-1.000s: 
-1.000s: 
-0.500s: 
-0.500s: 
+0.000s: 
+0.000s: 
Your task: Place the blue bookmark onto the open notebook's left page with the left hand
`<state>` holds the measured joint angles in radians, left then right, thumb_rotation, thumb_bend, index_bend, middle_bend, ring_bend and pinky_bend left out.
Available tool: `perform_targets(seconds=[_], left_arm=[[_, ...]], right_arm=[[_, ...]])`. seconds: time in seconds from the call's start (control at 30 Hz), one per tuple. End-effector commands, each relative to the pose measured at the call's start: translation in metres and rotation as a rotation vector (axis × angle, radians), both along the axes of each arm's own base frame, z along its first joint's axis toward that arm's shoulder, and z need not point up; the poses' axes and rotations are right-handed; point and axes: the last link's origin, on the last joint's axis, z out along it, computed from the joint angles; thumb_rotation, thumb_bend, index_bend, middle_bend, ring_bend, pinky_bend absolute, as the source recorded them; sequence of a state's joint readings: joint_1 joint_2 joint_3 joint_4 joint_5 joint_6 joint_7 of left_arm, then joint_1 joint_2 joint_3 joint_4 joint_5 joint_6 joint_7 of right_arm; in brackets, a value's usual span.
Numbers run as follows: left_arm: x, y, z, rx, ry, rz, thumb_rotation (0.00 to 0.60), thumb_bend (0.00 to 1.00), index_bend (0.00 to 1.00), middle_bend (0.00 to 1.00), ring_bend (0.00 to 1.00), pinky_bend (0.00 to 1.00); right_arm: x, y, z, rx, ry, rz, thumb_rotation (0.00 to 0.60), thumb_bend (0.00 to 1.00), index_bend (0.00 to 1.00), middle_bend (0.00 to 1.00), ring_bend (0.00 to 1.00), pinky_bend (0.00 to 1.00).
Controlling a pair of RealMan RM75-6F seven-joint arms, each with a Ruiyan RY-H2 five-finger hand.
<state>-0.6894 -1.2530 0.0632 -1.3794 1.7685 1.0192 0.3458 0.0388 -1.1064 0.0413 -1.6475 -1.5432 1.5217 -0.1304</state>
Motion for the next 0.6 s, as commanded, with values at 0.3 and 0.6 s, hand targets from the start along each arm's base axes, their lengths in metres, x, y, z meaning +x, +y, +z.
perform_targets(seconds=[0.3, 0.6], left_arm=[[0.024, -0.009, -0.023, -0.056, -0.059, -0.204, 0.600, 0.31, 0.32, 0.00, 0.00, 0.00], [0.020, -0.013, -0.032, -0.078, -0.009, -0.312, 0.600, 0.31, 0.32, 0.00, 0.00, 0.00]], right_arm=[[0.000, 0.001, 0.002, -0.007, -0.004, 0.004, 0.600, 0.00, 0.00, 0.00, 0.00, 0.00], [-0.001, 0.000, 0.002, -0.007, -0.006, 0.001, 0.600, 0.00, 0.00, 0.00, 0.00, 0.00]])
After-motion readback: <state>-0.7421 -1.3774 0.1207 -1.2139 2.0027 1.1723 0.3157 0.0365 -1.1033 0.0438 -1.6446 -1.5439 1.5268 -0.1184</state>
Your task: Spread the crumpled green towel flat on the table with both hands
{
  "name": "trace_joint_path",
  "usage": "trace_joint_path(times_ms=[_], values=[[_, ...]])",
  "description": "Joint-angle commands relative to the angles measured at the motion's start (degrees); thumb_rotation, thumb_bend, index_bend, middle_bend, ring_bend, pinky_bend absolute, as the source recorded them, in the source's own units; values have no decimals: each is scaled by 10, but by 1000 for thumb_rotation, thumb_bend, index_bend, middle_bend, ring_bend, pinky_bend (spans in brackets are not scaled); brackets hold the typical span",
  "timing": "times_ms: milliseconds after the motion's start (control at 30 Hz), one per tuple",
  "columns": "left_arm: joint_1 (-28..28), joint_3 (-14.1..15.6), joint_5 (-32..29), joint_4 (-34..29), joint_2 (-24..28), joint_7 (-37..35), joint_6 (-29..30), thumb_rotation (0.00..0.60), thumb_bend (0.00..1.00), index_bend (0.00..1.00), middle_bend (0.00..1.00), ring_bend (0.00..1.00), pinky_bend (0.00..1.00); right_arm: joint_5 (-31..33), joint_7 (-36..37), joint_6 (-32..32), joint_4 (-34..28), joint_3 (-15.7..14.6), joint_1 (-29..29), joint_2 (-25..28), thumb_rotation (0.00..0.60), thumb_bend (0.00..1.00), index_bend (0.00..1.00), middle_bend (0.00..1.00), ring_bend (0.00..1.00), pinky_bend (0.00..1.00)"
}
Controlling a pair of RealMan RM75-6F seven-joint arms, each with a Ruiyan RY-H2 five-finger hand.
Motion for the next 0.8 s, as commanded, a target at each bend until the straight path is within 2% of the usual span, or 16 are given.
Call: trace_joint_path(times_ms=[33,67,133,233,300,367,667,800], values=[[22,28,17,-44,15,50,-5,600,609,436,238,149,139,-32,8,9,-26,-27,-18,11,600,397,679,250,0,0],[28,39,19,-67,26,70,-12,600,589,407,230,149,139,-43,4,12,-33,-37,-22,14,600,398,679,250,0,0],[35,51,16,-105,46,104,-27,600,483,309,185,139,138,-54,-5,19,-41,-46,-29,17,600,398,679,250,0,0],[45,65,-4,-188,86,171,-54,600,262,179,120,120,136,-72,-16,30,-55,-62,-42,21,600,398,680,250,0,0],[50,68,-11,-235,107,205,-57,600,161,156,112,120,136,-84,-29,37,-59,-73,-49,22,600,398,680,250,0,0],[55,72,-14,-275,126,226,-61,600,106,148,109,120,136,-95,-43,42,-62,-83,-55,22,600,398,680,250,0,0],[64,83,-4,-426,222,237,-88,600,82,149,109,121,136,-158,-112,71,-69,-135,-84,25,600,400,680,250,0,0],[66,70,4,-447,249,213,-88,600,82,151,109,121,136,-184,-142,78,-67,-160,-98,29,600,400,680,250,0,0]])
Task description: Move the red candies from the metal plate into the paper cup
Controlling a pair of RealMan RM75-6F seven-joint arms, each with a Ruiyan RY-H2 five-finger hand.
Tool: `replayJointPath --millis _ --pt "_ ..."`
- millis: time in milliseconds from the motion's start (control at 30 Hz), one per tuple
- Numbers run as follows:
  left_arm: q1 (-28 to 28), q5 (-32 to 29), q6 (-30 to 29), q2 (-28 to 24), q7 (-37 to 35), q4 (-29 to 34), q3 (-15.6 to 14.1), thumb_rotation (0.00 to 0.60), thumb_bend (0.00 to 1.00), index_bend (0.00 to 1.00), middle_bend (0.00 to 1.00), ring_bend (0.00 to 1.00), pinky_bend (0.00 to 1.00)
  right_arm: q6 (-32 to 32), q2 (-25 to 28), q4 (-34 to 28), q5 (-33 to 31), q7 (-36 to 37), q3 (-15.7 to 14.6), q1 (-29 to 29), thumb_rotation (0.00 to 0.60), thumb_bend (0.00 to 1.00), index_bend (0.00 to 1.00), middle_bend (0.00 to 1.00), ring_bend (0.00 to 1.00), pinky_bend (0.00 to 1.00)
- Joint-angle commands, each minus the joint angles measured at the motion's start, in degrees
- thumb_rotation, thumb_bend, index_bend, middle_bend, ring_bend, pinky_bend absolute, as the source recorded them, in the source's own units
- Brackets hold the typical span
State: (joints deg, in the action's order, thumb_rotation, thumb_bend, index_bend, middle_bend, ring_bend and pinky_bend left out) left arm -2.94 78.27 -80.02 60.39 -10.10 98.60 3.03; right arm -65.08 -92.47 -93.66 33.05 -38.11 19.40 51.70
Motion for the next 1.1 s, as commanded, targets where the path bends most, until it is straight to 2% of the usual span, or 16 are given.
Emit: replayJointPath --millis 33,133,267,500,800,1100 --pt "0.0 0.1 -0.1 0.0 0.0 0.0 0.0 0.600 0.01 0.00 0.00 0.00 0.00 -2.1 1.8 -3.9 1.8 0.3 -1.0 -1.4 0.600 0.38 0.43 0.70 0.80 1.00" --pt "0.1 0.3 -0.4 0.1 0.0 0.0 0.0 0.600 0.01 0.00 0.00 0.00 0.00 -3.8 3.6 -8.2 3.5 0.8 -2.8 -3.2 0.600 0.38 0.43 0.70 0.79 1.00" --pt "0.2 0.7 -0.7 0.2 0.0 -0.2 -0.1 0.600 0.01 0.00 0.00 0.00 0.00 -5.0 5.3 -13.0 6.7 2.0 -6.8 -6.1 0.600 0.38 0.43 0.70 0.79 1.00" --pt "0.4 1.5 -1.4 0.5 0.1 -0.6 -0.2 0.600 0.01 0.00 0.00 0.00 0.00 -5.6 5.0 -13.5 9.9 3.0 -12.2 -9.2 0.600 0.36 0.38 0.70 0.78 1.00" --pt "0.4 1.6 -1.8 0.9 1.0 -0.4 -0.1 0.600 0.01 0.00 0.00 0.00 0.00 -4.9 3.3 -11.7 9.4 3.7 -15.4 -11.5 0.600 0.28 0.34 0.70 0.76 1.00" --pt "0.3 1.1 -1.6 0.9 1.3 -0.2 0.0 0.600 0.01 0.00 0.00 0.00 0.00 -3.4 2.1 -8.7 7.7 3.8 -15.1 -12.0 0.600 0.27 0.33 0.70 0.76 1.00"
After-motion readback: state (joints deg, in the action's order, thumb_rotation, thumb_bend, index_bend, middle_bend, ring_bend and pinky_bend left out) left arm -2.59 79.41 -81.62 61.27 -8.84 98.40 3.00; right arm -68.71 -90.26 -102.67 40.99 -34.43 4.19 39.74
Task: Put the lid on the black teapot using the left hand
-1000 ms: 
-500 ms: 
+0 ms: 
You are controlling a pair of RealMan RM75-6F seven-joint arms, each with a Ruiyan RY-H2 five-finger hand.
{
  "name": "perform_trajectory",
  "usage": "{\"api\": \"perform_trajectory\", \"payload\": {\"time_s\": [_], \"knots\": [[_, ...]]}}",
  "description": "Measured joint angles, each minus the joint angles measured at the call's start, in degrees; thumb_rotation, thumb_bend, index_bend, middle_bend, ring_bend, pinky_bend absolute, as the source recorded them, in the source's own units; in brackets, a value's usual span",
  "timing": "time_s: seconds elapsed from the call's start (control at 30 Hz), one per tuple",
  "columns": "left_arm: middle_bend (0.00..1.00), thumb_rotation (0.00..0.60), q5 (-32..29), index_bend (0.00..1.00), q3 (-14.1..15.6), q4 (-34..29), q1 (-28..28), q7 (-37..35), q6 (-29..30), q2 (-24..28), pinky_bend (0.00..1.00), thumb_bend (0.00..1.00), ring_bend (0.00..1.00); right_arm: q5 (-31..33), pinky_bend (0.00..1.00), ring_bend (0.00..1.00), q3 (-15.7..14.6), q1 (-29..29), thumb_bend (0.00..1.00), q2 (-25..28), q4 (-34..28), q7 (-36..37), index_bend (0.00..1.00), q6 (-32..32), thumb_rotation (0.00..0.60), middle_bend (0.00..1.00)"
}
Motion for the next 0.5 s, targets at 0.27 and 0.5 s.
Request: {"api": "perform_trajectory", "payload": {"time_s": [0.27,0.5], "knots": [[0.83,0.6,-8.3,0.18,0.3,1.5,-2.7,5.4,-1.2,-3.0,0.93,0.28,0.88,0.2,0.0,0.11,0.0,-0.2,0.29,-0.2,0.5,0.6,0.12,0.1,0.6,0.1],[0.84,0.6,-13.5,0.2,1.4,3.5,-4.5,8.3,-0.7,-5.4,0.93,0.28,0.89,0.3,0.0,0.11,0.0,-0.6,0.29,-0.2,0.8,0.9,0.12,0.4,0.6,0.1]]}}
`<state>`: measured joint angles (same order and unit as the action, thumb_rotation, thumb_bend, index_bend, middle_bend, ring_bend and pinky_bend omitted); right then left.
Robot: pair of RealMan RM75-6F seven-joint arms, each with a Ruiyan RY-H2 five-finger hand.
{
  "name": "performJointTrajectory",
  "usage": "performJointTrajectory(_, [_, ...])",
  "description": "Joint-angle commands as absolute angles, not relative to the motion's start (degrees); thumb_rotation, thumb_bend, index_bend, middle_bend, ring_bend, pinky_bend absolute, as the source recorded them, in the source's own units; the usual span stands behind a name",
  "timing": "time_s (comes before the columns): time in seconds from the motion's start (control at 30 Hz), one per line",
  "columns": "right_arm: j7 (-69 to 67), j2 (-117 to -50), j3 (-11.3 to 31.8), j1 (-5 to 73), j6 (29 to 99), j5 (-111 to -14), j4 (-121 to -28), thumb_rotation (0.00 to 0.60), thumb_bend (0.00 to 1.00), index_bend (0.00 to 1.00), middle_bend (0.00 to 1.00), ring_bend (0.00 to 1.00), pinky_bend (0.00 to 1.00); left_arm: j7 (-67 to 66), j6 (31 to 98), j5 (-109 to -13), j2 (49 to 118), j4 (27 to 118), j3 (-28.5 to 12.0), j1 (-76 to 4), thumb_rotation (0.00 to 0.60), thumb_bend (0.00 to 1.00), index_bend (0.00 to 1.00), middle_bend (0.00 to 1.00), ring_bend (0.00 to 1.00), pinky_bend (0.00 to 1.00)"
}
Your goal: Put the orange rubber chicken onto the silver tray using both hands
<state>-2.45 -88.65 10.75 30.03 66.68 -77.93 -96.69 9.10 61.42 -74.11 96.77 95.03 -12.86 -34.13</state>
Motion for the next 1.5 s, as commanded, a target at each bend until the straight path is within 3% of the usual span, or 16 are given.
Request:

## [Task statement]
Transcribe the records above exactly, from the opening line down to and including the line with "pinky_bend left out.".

## [Task output]
-1.000s: 
-1.000s: 
-0.500s: 
-0.500s: 
+0.000s: 
+0.000s: 
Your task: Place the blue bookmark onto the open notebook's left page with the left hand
`<state>` holds the measured joint angles in radians, left then right, thumb_rotation, thumb_bend, index_bend, middle_bend, ring_bend and pinky_bend left out.

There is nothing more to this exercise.